Integration Test Workflow

We run the integration tests via a single GitHub workflow in this repo. It consists of the following steps:

  1. Make sure the relevant test repositories (in conda-forge-bot-staging, regro-cf-autotick-bot-staging, and regro-staging) exist and have the correct configuration. The required test repositories are read from the test definitions (see above).
  2. Run all test scenarios. A test scenario randomly selects a test case for each feedstock appearing in our test definitions (see below). Of course, we ensure that all test scenarios run all test cases for each test feedstock together. In each test scenario:
    1. We force-push all relevant test data to the test repositories. Since each test case defines its portion of cf-graph data separately, the combined test graph is generated by merging with jq. If needed, old branches generated by previous test runs are deleted. As pointed out above, the test data is generated by each test case's prepare method. HTTP mocks are also set up.
    2. Run all steps of the autotick-bot in sequence. We intentionally do not test individual jobs separately. GitHub reusable workflows are used to use as much production config as possible in the tests.
    3. Run each test case's check_after method to validate the state after the bot run.

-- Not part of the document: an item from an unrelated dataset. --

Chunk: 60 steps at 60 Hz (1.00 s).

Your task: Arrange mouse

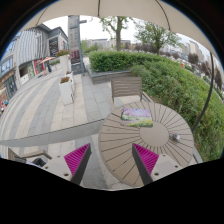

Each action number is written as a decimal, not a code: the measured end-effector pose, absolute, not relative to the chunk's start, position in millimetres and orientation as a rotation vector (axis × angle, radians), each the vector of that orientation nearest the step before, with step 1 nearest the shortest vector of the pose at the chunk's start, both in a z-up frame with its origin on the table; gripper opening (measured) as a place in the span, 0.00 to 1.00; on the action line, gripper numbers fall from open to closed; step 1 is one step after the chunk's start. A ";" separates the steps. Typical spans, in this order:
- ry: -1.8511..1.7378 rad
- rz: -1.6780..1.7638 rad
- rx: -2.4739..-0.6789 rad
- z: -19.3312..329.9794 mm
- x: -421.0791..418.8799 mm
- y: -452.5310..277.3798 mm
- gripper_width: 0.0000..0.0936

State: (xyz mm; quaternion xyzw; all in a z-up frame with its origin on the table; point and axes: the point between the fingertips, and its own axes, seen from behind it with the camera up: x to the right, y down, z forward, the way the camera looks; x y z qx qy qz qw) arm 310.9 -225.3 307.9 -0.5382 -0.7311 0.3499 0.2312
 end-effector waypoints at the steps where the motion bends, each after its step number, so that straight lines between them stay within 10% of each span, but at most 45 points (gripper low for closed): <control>1: -2.002 0.956 -1.491 307.3 310.3 -223.6 0.91; 60: -1.494 0.824 -1.686 114.8 211.8 135.4 0.92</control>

To emphasize, we test multiple feedstocks together in each test scenario. This speeds up test execution (because the bot works in a batch job fashion) and might uncover some bugs that only occur when multiple feedstocks or their cf-graph metadata interact with each other in some way.

HTTP Mocks

The version update tests, especially, will require us to mock HTTP responses to return the latest versions we want them to return. ~To accomplish this, we use VCR.py cassettes that have been modified accordingly. If possible, we might use the pytest-recording pytest plugin on top of that.~ We cannot use VCR.py because we want to reuse the bot's workflows, and VCR.py is not a true web proxy, only instrumentation around Python mocks. So I propose something like MockServer.

Pytest Integration

The test scenarios are generated by dynamically parametrizing a pytest test case. This pytest test case runs once per test scenario, dynamically importing the correct Python modules (test cases) for each feedstock that is part of the test scenario and then executing them.

Integration Test Helper Library

The integration test helper library provides helper functions for the prepare() and check_after() functions. For example, we might give a function setup_from_resources that copies a pre-defined feedstock from a resources folder (see "Integration Test Definition" above) into the test feedstock repository.

For check_after, we could provide helper functions for checking that a GitHub PR has been opened on the test feedstock repository with the correct title or another function for checking that the contents of the bot's fork has the expected content.

The integration test library must offer an option to run conda-smithy rerenders. The results of these operations can be cached using GitHub Actions Caches, respecting the conda-forge.yml, recipe/ contents, and conda-smithy version.

Practice will show which exact helper functions are necessary.

Let me know what you think!

@beckermr

Cc @0xbe7a

beckermr commented 2 months ago

I need to read more, but the idea of a custom integration test library sounds painful. It is entirely possible to do this within pytest and we should do so.

ytausch commented 2 months ago

We might have misunderstood each other here. The goal of the "integration test helper library" is not to replace pytest or parts of it. It's simply a collection of practical helper functions to set up the text environment, including configuring the external git repos. It also offers custom functions for assertions we need in our use case, e.g., validating the contents of a pull request. Since this is very domain-specific, it cannot be done by an already-available public library.